New model for predicting course of COVID-19 could relieve pressure on the healthcare system
An important concern in the COVID-19 pandemic is providing optimum individual patient care, while at the same time preventing the collapse of the healthcare system. A particular feature of the disease caused by SARS-CoV-2 is that there is often a drastic deterioration in the patient’s condition seven to 10 days into the illness. In order to allow for this phase, even patients with comparatively mild symptoms are kept in hospital for an extended period before they are discharged. As well as increasing the infection risk for staff, the treatment of such COVID-19 patients takes up valuable resources that are urgently needed for other hospitalized patients. “Although our knowledge about the virus is increasing daily, we do not yet have reliable decision-making aids to support earlier discharge,” points out Alice Assinger from MedUni Vienna’s Institute of Vascular Biology and Thrombosis Research.
A team of MedUni Vienna scientists led by Alice Assinger at the Center for Physiology and Pharmacology has now developed a model for predicting survival of hospitalized COVID-19 patients with a high degree of accuracy. The important aspect of this model is that it is exclusively based on existing routine clinical measurements so that it does not require any additional complex laboratory analysis.

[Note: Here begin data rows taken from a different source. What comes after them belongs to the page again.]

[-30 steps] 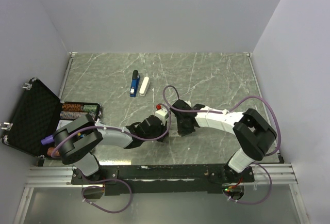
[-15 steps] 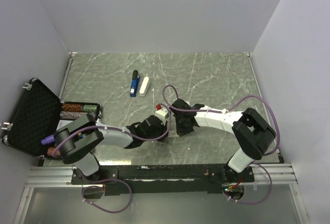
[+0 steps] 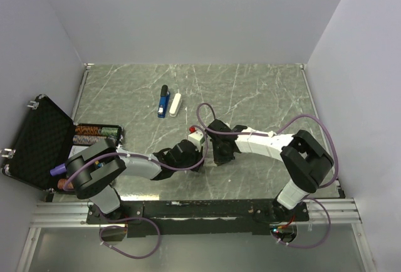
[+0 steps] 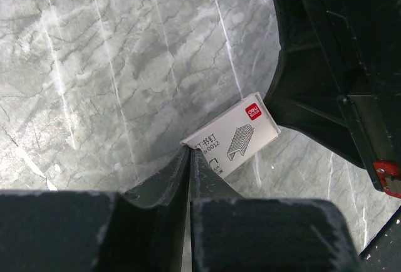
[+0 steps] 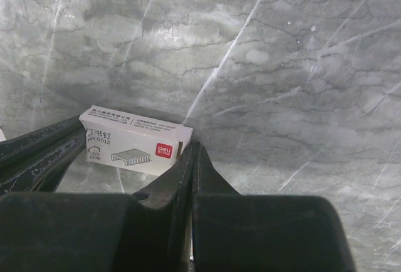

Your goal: Unload the staples from the stapler

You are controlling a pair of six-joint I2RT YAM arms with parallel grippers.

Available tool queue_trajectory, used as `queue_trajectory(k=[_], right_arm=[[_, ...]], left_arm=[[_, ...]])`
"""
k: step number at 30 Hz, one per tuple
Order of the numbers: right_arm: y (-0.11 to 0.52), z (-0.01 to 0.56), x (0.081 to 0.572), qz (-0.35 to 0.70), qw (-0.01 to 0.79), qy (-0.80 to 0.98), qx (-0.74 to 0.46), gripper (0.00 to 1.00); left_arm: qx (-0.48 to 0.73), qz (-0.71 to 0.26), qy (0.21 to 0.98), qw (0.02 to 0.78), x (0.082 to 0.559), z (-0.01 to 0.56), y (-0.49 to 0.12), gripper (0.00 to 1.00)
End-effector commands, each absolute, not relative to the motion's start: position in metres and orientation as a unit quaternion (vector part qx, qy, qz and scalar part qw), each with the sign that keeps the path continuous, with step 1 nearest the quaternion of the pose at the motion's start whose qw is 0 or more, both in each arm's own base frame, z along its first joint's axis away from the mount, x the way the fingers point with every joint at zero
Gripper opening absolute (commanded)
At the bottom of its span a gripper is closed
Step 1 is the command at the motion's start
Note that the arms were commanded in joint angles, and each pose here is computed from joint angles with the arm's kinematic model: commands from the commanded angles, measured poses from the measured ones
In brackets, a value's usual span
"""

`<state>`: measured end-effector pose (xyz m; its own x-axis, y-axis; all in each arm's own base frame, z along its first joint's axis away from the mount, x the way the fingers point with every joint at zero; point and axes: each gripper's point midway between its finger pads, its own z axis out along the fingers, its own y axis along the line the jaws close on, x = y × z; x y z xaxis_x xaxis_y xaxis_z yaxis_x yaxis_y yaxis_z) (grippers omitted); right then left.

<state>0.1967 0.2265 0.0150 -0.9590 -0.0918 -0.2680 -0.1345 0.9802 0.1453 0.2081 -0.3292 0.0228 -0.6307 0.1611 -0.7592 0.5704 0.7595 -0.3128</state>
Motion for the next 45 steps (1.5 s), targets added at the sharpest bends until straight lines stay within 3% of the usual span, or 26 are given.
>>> queue_trajectory(k=[1, 8, 13, 19, 27, 33, 38, 45], right_arm=[[0.238, 0.030, 0.212, 0.091, 0.168, 0.980, -0.053, 0.00], [0.212, 0.032, 0.216, 0.057, 0.184, 0.981, -0.039, 0.05], [0.191, 0.044, 0.225, 0.029, 0.213, 0.976, -0.021, 0.16], [0.175, 0.061, 0.238, 0.029, 0.243, 0.970, -0.007, 0.27], [0.167, 0.079, 0.250, 0.039, 0.268, 0.963, -0.001, 0.32], [0.156, 0.107, 0.265, 0.034, 0.317, 0.948, 0.002, 0.36], [0.154, 0.141, 0.276, 0.071, 0.376, 0.924, 0.013, 0.54], [0.150, 0.175, 0.283, 0.090, 0.423, 0.902, 0.012, 0.64]], left_arm=[[0.215, -0.274, 0.862, 0.369, 0.205, 0.022, -0.330, 0.12], [0.205, -0.268, 0.861, 0.381, 0.207, 0.027, -0.323, 0.19], [0.195, -0.257, 0.859, 0.397, 0.211, 0.036, -0.315, 0.22], [0.190, -0.245, 0.857, 0.412, 0.216, 0.047, -0.310, 0.33], [0.180, -0.241, 0.858, 0.416, 0.218, 0.050, -0.307, 0.37], [0.145, -0.249, 0.842, 0.456, 0.228, 0.097, -0.302, 0.39], [0.136, -0.252, 0.827, 0.483, 0.235, 0.147, -0.301, 0.48], [0.121, -0.258, 0.806, 0.519, 0.240, 0.202, -0.294, 0.58]])
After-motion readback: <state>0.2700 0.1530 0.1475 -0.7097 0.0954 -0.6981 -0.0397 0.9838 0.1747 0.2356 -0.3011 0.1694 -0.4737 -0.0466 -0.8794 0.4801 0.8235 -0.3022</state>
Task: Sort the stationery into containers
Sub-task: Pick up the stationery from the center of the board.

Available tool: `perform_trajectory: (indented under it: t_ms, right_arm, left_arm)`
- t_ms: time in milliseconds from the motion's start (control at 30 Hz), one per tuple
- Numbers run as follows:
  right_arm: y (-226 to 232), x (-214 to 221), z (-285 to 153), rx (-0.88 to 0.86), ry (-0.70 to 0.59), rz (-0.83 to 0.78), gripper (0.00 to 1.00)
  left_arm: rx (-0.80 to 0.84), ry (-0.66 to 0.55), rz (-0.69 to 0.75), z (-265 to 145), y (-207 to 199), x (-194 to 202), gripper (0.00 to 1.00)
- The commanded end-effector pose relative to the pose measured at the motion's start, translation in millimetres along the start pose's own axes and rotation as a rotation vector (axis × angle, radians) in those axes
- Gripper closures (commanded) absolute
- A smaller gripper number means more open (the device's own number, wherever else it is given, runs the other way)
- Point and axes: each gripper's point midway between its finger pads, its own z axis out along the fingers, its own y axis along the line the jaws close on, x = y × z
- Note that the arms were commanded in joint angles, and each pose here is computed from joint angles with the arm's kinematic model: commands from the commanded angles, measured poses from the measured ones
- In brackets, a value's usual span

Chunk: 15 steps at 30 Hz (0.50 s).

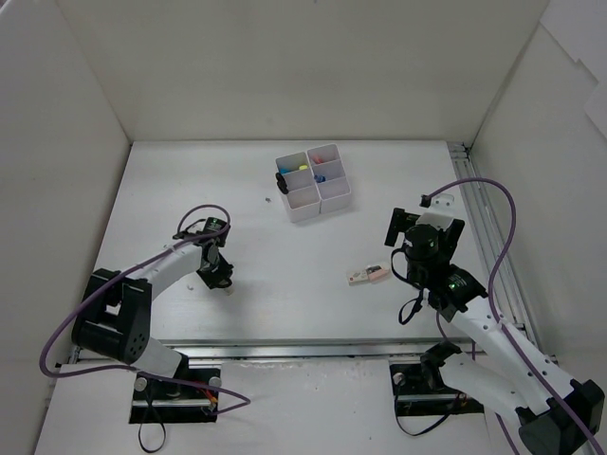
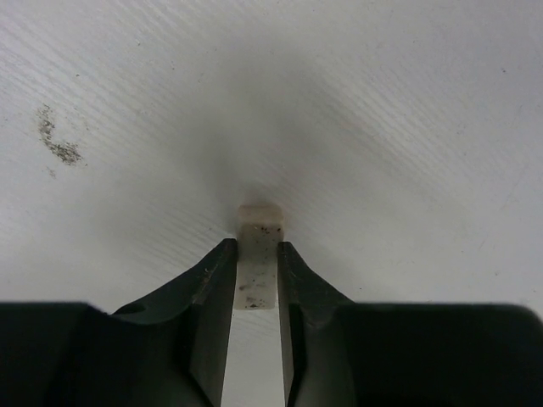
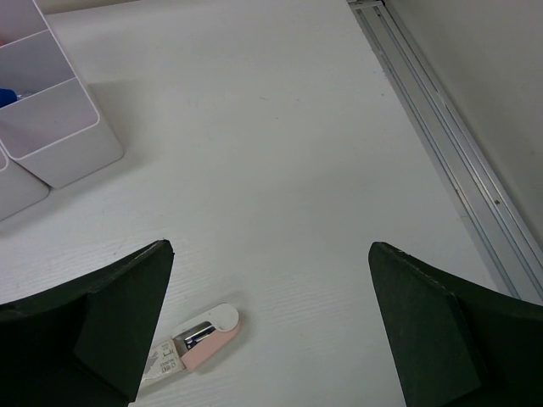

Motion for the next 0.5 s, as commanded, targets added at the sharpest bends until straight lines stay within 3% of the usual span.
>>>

Hospital doctors are now able to input their patients’ parameters into a freely available online calculator, so that they have a tool on hand to support them in their decisions regarding the potential discharge of patients. The mathematical model that underpins the tool was developed by Stefan Heber from MedUni Vienna’s Institute of Physiology and is based on repeated measurements of the inflammatory marker C-reactive protein, the creatinine marker that reflects kidney function and the number of platelets (thrombocytes) in the blood.

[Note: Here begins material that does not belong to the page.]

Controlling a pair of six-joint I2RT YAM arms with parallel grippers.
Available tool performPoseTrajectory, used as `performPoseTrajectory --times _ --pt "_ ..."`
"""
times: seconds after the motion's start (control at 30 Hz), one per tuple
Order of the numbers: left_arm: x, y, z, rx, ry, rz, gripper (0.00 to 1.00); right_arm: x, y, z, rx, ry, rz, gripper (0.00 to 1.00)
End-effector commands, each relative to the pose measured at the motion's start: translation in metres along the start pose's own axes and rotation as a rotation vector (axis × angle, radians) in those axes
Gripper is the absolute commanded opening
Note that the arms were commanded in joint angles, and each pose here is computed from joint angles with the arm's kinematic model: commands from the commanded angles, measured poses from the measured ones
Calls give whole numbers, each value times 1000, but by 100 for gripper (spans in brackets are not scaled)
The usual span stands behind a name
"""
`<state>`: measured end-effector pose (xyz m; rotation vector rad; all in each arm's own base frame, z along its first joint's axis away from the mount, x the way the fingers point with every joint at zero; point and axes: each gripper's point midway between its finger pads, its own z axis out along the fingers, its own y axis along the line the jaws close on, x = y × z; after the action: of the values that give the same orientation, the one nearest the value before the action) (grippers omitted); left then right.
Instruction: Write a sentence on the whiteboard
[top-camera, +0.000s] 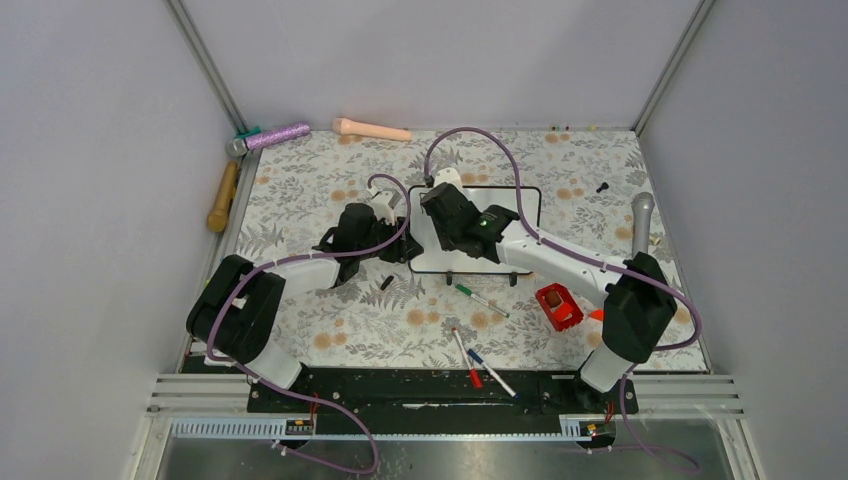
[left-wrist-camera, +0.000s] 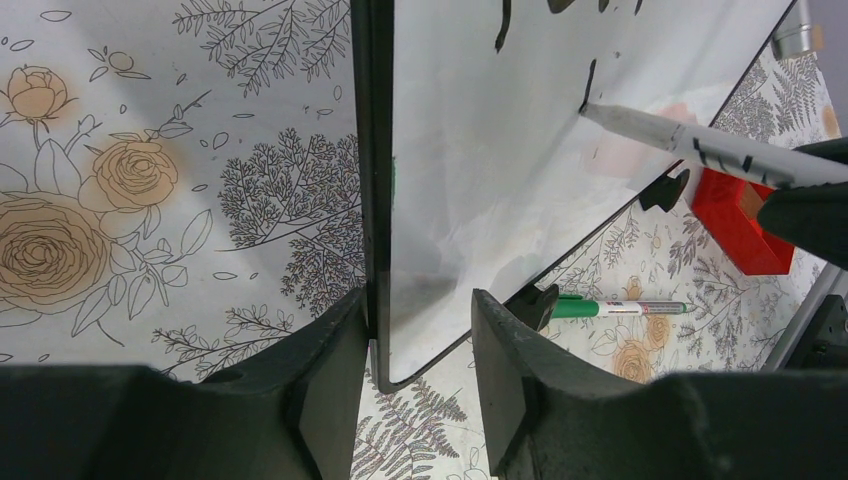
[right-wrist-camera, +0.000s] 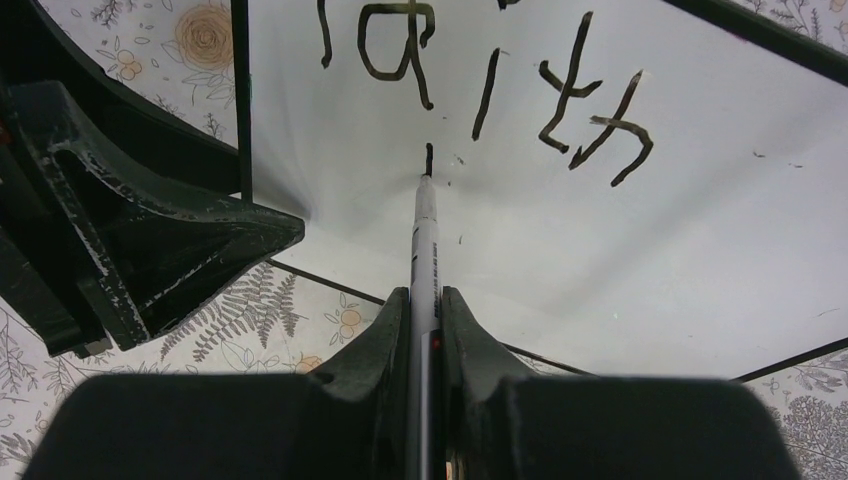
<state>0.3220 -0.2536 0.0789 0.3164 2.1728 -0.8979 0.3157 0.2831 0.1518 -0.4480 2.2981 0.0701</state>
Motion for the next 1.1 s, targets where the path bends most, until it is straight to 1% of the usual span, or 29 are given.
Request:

From the derived courses of these parameters within the first four days of hospitalization, together with additional parameters such as, e.g., “age of patient” and information about body temperature on admission, it is possible to predict survival with a high degree of accuracy. Heber comments: “This works independently of the length of time symptoms were present before admission to hospital.” The data from 441 patients from three different centers were used in the development of this ACCP (Age+C-reactive protein+Creatinine+Platelet) tool and the developed model was then validated using the data from 553 patients from three other independent cohorts.